2Tim 3,10-17: El que se proponga vivir como buen cristiano será perseguido

Sal 119: «Mucha paz tienen los que aman tus leyes, Señor»          

Mc 12,35-37: «¿Cómo dicen que el Mesías es Hijo de David?»

 

En aquel tiempo, mientras enseñaba en el templo, Jesús tomó la palabra y dijo: ¿Por qué dicen los letrados que el Mesías es Hijo de David? 

36 Si el mismo David, inspirado por el Espíritu Santo, dijo: Dijo el Señor a mi Señor: Siéntate a mi derecha, hasta que ponga a tus enemigos debajo de tus pies. 

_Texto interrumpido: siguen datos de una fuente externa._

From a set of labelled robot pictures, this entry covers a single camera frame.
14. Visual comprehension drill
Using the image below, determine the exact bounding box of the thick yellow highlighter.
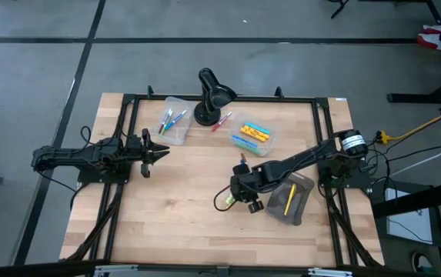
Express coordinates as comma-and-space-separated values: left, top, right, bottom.
244, 125, 273, 140
239, 128, 269, 142

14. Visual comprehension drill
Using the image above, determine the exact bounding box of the smoky grey plastic bin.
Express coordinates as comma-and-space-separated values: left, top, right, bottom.
265, 172, 316, 227

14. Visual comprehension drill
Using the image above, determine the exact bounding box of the black aluminium rig frame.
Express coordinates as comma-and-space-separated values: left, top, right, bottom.
0, 85, 441, 277

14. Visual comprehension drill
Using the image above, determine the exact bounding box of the pink marker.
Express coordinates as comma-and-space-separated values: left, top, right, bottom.
211, 111, 233, 133

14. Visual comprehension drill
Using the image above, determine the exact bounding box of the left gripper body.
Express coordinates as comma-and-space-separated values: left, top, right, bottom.
125, 128, 156, 179

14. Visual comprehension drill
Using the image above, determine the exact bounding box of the slim yellow highlighter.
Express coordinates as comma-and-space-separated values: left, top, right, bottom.
283, 183, 297, 217

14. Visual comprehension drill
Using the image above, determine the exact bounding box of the blue highlighter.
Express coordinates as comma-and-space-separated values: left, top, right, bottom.
244, 122, 272, 135
230, 134, 259, 149

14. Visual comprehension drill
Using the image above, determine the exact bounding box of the white cable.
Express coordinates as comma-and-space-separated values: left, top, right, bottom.
391, 137, 441, 178

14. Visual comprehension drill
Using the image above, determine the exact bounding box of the black camera cable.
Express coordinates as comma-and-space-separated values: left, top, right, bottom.
212, 183, 244, 213

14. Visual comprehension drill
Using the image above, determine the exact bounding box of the thin blue marker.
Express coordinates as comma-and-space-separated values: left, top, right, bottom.
165, 109, 188, 132

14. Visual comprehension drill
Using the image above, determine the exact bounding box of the white flat box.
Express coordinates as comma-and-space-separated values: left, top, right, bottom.
385, 188, 435, 245

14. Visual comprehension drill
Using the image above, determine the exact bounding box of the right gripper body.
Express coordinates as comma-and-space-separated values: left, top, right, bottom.
229, 163, 266, 215

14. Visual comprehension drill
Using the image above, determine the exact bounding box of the black gooseneck desk lamp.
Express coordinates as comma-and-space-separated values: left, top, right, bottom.
192, 67, 239, 127

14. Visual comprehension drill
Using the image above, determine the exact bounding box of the person's shoe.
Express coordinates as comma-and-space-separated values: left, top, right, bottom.
416, 24, 441, 52

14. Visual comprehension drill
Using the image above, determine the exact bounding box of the thin green marker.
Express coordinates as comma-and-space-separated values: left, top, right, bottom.
160, 111, 173, 135

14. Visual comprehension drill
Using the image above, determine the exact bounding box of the clear plastic bin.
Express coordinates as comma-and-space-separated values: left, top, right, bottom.
228, 115, 282, 158
151, 95, 196, 146

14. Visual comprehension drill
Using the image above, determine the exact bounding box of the yellow extension cord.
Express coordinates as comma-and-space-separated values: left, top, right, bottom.
376, 114, 441, 145

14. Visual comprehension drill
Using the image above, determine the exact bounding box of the black desk leg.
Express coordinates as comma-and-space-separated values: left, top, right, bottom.
386, 49, 441, 105

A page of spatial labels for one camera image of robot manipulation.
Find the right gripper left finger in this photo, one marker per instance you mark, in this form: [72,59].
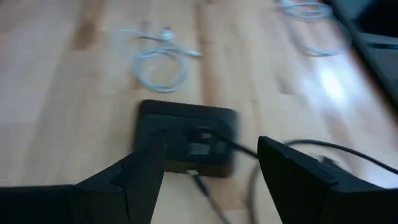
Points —
[93,202]

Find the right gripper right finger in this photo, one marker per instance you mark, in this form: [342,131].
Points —
[311,193]

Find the black wedge power hub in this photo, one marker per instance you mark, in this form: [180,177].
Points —
[186,118]

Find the black aluminium table frame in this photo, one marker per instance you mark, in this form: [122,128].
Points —
[382,62]

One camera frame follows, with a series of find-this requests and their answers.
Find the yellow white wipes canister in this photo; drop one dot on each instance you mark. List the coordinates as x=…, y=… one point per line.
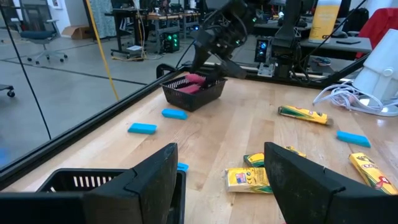
x=325, y=21

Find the computer tower green lights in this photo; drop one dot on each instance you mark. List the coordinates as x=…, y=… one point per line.
x=171, y=42

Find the black slotted plastic basket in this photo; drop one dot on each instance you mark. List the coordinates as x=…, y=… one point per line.
x=192, y=101
x=62, y=180

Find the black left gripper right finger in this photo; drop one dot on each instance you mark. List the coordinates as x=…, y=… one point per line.
x=295, y=186

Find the wooden workbench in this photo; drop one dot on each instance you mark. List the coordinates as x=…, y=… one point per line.
x=161, y=17

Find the computer tower blue light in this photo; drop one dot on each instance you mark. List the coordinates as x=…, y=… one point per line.
x=261, y=49

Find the black desk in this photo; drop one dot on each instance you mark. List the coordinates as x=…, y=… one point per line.
x=124, y=12

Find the white desk lamp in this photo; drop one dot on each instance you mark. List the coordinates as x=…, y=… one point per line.
x=382, y=68

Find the blue rectangular eraser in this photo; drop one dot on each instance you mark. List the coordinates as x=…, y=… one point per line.
x=174, y=114
x=353, y=138
x=183, y=167
x=142, y=128

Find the patterned grey curtain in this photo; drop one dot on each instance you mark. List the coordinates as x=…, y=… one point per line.
x=102, y=18

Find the brown cardboard box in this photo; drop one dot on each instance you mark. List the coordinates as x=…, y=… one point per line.
x=79, y=32

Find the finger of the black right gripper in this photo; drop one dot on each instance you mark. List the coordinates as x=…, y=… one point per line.
x=200, y=59
x=233, y=68

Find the red jacket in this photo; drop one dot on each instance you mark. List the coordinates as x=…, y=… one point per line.
x=381, y=25

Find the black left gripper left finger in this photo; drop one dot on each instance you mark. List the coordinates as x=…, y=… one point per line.
x=146, y=193

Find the black backpack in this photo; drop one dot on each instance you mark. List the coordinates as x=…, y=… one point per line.
x=356, y=20

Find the grey desk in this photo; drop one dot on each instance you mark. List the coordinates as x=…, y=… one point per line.
x=335, y=46

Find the blue grey office chair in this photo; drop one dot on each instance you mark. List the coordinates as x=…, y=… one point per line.
x=37, y=35

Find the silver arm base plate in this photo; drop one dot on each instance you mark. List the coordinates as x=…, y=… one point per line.
x=266, y=70

37 David mismo lo llama Señor, ¿cómo puede ser hijo suyo? La multitud escuchaba a Jesús con gusto.  

 

Comentario 

Jesús plantea una pregunta sobre la identidad del Mesías que desconcierta a los maestros de la Ley. Ellos veían al Mesías solo como un descendiente de David, una figura política que restauraría Israel. Jesús revela que el Mesías es mucho más: es Señor, no solo hijo de David, sino Hijo de Dios. Este pasaje nos invita a reflexionar sobre nuestra propia identidad. Así como los líderes religiosos no comprendían plenamente quién era Jesús, nosotros a veces nos definimos por roles, títulos o expectativas ajenas, olvidando nuestra verdadera dignidad como hijos de Dios. Jesús nos llama a vivir desde esta identidad más profunda. Comprender quiénes somos en Cristo nos libera de falsas expectativas y nos recuerda que nuestra vida tiene un propósito divino. Vivir desde esta verdad nos lleva a preguntarnos: ¿Estoy viviendo según la identidad que Dios me ha dado, reconociéndome como su hijo amado, o me dejo definir por los modelos superficiales del mundo?

 

Pensamiento del día.

“Somos llamados por el Señor a participar en su obra creadora, prestando nuestro aporte al bien común a partir de las capacidades que recibimos” (ChV 253).